I love my husband of 8 years. I really do. We have one beautiful little girl and things have been going really well, but they weren't always. When we first started dating he told me a story about his best friend (female) and his ex-girlfriend. How his ex befriended his friend b/c she didn't trust them. He warned me right from the start to not do anything like that. After we got married things got a little ugly. I found out that his friend had been calling him at work to talk to avoid me b/c I made her feel bad. So...I ran into her one day shortly after that...confronted her and asked how she would feel if the situations were reversed. Their friendship fizzled away shortly after that and he's blamed me for some time now. I've always maintained that if she was a true friend then she would still be a friend today and none of this would ever happen. Now almost 7 years later she is back in our lived courtesy of Myspace. Gotta love it. When I found her on his friends list and asked him about it he got angry with me. I got online this morning to a sweet message from him telling me that from this point on I am deleted. "Nuff said" So...he removed me from his friend's list and for the first time since getting myspace his profile is set to private. He said I had no right to be "snooping" and even looking at his friends in the first place. So....am I the psycho stalking wife in all this? Or has he made his final choice..... (should probably mention she is supposedly happily married now) But I still feel like he picked her over me. I really need to unbiased input on this one before I do anything really stupid.
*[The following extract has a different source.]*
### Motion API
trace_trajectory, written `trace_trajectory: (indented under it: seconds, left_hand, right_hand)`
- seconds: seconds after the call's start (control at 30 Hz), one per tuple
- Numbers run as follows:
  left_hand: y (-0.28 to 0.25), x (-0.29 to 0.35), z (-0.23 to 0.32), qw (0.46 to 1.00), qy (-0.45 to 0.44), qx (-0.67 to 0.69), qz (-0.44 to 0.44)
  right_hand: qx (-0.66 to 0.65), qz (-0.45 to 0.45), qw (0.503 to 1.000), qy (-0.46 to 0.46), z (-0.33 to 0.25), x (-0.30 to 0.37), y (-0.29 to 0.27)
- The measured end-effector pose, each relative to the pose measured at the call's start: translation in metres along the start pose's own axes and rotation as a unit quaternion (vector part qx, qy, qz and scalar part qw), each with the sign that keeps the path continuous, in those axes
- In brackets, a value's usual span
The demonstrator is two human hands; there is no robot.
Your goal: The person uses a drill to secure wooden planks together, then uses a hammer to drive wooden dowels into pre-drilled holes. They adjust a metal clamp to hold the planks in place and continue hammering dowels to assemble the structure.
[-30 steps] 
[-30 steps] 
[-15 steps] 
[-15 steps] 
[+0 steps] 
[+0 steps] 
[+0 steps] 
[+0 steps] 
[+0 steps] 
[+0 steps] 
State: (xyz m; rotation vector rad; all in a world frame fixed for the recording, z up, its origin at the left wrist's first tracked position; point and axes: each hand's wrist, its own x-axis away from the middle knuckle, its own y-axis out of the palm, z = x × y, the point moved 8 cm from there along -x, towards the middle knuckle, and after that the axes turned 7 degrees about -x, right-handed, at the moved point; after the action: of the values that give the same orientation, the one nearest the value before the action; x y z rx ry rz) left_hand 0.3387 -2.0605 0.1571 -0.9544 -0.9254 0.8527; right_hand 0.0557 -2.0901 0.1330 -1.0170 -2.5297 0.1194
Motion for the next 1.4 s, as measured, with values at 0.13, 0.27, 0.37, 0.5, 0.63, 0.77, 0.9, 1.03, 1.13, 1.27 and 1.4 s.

You are suppose to be honest with each other...Setting the myspace to private is to much for me...I wouldn't accept that....Having a women is fine as long as she is friends with both of you and not just doing stuff with him...It sounds like they are a little more then friends...Why would he have to keep it a secret if their is nothing wrong with their friendship....l don't like the whole situation...
I had a very similar situation. I confronted him and he admitted that he shouldnt have gone behind my back (but he did get mad at first for getting into his "stuff"). She's gone from his list of friends. I dont like the fact that he deleted you and made it private. If they are just friends, why go behind your back?
If he could have married her instead of you, would he have? Is the only reason they aren't a couple right now because she didn't want that relationship, but he still does?
You're right when you say he has chosen her over you - even if the little bit of her he can have is a myspace relationship.
You're in a s u c k y marriage, and you're in it alone, Krickett. I can't imagine putting up with that kind of disrespect. I really can't. It's up to you to decide what to do now, you do have a child that should come first - besides being a horrid husband, is he a good father?
i agree with the other woman thats just not right deleating his own wife off his myspace page then setting it to private. i have the password to my boyfriends nyspace and no i do not go snopping around im just saying that he has given me the password and he has nothing to hide.
Yeah, i'm with the other posters on this one. The wife should always be number one in her husbands life. His deleting you as a friend and making his site private tells me he's doing things in there he doesn't want you to know about.
Let him know that this is more than just a "web-site" problem.... it is a relationship problem and the fact that you were kicked out of his "friends" list makes you feel that it is the same thing as "kicking" you out of his life.....you both shouldn't have secrets like this...especially with another woman.